Dataset excerpts

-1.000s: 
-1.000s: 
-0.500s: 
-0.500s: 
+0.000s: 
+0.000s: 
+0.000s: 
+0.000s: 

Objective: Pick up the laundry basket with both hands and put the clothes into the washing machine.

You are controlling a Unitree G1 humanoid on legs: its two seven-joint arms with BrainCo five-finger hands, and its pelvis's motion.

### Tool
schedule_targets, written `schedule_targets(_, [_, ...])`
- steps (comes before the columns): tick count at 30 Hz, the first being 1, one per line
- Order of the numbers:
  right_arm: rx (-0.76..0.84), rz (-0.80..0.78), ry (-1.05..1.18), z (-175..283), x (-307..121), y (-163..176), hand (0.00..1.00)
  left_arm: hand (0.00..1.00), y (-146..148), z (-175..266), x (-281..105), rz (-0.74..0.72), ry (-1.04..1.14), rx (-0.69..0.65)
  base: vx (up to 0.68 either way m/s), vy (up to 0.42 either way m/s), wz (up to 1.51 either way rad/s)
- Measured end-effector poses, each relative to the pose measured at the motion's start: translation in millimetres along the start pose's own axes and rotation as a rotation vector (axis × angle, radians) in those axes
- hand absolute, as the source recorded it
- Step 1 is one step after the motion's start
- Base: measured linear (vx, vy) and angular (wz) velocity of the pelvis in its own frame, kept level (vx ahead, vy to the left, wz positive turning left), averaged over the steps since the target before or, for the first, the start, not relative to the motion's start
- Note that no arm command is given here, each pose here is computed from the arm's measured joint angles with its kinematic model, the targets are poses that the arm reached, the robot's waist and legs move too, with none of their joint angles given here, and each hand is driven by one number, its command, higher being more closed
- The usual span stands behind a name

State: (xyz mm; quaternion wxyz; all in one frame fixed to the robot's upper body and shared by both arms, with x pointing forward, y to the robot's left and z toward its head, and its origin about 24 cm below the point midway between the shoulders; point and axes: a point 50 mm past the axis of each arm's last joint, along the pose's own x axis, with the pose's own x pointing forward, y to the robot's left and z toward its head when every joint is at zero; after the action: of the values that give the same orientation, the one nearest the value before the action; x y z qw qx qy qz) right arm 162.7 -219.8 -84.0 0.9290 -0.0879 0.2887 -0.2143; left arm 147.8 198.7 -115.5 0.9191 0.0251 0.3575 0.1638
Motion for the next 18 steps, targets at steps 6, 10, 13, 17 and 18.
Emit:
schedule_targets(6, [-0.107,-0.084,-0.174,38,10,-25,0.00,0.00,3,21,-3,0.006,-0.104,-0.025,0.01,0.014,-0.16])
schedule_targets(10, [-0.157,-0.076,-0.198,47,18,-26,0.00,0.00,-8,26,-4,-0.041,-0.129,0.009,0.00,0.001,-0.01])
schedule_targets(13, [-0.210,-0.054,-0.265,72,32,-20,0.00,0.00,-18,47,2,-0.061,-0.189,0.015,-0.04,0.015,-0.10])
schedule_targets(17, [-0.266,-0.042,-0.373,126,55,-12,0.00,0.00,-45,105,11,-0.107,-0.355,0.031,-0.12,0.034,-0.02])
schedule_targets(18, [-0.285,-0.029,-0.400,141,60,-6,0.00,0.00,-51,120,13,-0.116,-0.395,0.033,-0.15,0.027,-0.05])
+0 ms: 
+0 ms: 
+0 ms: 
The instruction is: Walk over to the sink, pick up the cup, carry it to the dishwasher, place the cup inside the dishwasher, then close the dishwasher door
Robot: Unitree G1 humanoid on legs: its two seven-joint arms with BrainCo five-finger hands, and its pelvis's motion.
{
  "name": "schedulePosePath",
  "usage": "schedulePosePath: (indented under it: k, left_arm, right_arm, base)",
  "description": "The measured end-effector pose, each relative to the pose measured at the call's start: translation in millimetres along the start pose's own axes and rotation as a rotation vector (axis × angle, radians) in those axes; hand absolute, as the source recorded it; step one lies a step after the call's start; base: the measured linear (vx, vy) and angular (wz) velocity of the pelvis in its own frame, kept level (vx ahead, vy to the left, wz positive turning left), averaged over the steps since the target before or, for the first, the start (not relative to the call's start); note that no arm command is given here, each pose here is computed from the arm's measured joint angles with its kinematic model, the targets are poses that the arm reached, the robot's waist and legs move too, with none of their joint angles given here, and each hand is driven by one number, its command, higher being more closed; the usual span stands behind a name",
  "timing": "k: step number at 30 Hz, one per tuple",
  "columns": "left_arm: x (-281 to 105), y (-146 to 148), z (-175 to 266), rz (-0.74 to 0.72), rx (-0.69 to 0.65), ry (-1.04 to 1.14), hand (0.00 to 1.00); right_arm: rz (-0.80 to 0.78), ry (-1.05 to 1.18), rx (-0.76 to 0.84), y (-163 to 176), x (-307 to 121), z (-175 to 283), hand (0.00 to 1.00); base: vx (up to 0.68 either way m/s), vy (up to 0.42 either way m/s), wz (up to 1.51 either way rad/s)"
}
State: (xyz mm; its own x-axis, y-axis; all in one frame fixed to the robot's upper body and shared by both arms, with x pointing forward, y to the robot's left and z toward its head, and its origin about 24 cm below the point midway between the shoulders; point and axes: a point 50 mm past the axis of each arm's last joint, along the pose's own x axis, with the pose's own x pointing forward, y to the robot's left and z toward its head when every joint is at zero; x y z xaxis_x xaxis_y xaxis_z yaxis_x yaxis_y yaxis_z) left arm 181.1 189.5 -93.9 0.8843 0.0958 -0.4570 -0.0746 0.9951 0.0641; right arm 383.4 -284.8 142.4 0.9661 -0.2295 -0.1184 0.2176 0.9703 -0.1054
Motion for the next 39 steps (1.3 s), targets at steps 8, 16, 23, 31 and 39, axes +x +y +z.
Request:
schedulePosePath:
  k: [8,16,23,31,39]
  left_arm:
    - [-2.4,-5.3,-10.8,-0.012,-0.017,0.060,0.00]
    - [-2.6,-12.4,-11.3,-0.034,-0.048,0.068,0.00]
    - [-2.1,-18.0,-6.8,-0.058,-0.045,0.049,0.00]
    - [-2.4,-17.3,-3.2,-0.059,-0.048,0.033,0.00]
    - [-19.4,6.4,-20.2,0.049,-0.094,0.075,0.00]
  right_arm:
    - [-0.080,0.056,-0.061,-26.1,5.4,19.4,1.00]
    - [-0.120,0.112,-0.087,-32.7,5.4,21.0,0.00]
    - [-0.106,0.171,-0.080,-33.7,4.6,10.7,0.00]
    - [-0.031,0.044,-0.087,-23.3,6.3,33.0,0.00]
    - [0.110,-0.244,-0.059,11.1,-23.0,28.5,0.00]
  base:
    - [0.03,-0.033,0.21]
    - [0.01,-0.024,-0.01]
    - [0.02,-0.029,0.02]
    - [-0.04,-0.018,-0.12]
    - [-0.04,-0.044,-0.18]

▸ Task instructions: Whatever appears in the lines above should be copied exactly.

▸ Your response:
-1.000s: 
-1.000s: 
-0.500s: 
-0.500s: 
+0.000s: 
+0.000s: 
+0.000s: 
+0.000s: 

Objective: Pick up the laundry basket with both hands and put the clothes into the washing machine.

You are controlling a Unitree G1 humanoid on legs: its two seven-joint arms with BrainCo five-finger hands, and its pelvis's motion.

### Tool
schedule_targets, written `schedule_targets(_, [_, ...])`
- steps (comes before the columns): tick count at 30 Hz, the first being 1, one per line
- Order of the numbers:
  right_arm: rx (-0.76..0.84), rz (-0.80..0.78), ry (-1.05..1.18), z (-175..283), x (-307..121), y (-163..176), hand (0.00..1.00)
  left_arm: hand (0.00..1.00), y (-146..148), z (-175..266), x (-281..105), rz (-0.74..0.72), ry (-1.04..1.14), rx (-0.69..0.65)
  base: vx (up to 0.68 either way m/s), vy (up to 0.42 either way m/s), wz (up to 1.51 either way rad/s)
- Measured end-effector poses, each relative to the pose measured at the motion's start: translation in millimetres along the start pose's own axes and rotation as a rotation vector (axis × angle, radians) in those axes
- hand absolute, as the source recorded it
- Step 1 is one step after the motion's start
- Base: measured linear (vx, vy) and angular (wz) velocity of the pelvis in its own frame, kept level (vx ahead, vy to the left, wz positive turning left), averaged over the steps since the target before or, for the first, the start, not relative to the motion's start
- Note that no arm command is given here, each pose here is computed from the arm's measured joint angles with its kinematic model, the targets are poses that the arm reached, the robot's waist and legs move too, with none of their joint angles given here, and each hand is driven by one number, its command, higher being more closed
- The usual span stands behind a name

State: (xyz mm; quaternion wxyz; all in one frame fixed to the robot's upper body and shared by both arms, with x pointing forward, y to the robot's left and z toward its head, and its origin about 24 cm below the point midway between the shoulders; point and axes: a point 50 mm past the axis of each arm's last joint, along the pose's own x axis, with the pose's own x pointing forward, y to the robot's left and z toward its head when every joint is at zero; after the action: of the values that give the same orientation, the one nearest the value before the action; x y z qw qx qy qz) right arm 162.7 -219.8 -84.0 0.9290 -0.0879 0.2887 -0.2143; left arm 147.8 198.7 -115.5 0.9191 0.0251 0.3575 0.1638
Motion for the next 18 steps, targets at steps 6, 10, 13, 17 and 18.
Emit:
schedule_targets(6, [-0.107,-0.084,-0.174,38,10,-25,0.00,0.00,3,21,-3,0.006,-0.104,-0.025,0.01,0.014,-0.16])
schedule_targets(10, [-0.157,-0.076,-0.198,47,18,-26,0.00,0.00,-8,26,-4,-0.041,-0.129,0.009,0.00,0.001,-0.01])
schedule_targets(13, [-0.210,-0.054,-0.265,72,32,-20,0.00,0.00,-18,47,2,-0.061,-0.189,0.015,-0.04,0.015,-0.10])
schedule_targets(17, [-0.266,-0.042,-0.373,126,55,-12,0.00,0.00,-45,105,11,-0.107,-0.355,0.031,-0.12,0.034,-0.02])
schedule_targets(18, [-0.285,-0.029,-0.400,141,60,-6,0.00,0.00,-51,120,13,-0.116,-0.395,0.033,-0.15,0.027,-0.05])
+0 ms: 
+0 ms: 
+0 ms: 
The instruction is: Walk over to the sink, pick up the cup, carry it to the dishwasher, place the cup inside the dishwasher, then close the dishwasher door
Robot: Unitree G1 humanoid on legs: its two seven-joint arms with BrainCo five-finger hands, and its pelvis's motion.
{
  "name": "schedulePosePath",
  "usage": "schedulePosePath: (indented under it: k, left_arm, right_arm, base)",
  "description": "The measured end-effector pose, each relative to the pose measured at the call's start: translation in millimetres along the start pose's own axes and rotation as a rotation vector (axis × angle, radians) in those axes; hand absolute, as the source recorded it; step one lies a step after the call's start; base: the measured linear (vx, vy) and angular (wz) velocity of the pelvis in its own frame, kept level (vx ahead, vy to the left, wz positive turning left), averaged over the steps since the target before or, for the first, the start (not relative to the call's start); note that no arm command is given here, each pose here is computed from the arm's measured joint angles with its kinematic model, the targets are poses that the arm reached, the robot's waist and legs move too, with none of their joint angles given here, and each hand is driven by one number, its command, higher being more closed; the usual span stands behind a name",
  "timing": "k: step number at 30 Hz, one per tuple",
  "columns": "left_arm: x (-281 to 105), y (-146 to 148), z (-175 to 266), rz (-0.74 to 0.72), rx (-0.69 to 0.65), ry (-1.04 to 1.14), hand (0.00 to 1.00); right_arm: rz (-0.80 to 0.78), ry (-1.05 to 1.18), rx (-0.76 to 0.84), y (-163 to 176), x (-307 to 121), z (-175 to 283), hand (0.00 to 1.00); base: vx (up to 0.68 either way m/s), vy (up to 0.42 either way m/s), wz (up to 1.51 either way rad/s)"
}
State: (xyz mm; its own x-axis, y-axis; all in one frame fixed to the robot's upper body and shared by both arms, with x pointing forward, y to the robot's left and z toward its head, and its origin about 24 cm below the point midway between the shoulders; point and axes: a point 50 mm past the axis of each arm's last joint, along the pose's own x axis, with the pose's own x pointing forward, y to the robot's left and z toward its head when every joint is at zero; x y z xaxis_x xaxis_y xaxis_z yaxis_x yaxis_y yaxis_z) left arm 181.1 189.5 -93.9 0.8843 0.0958 -0.4570 -0.0746 0.9951 0.0641; right arm 383.4 -284.8 142.4 0.9661 -0.2295 -0.1184 0.2176 0.9703 -0.1054
Motion for the next 39 steps (1.3 s), targets at steps 8, 16, 23, 31 and 39, axes +x +y +z.
Request:
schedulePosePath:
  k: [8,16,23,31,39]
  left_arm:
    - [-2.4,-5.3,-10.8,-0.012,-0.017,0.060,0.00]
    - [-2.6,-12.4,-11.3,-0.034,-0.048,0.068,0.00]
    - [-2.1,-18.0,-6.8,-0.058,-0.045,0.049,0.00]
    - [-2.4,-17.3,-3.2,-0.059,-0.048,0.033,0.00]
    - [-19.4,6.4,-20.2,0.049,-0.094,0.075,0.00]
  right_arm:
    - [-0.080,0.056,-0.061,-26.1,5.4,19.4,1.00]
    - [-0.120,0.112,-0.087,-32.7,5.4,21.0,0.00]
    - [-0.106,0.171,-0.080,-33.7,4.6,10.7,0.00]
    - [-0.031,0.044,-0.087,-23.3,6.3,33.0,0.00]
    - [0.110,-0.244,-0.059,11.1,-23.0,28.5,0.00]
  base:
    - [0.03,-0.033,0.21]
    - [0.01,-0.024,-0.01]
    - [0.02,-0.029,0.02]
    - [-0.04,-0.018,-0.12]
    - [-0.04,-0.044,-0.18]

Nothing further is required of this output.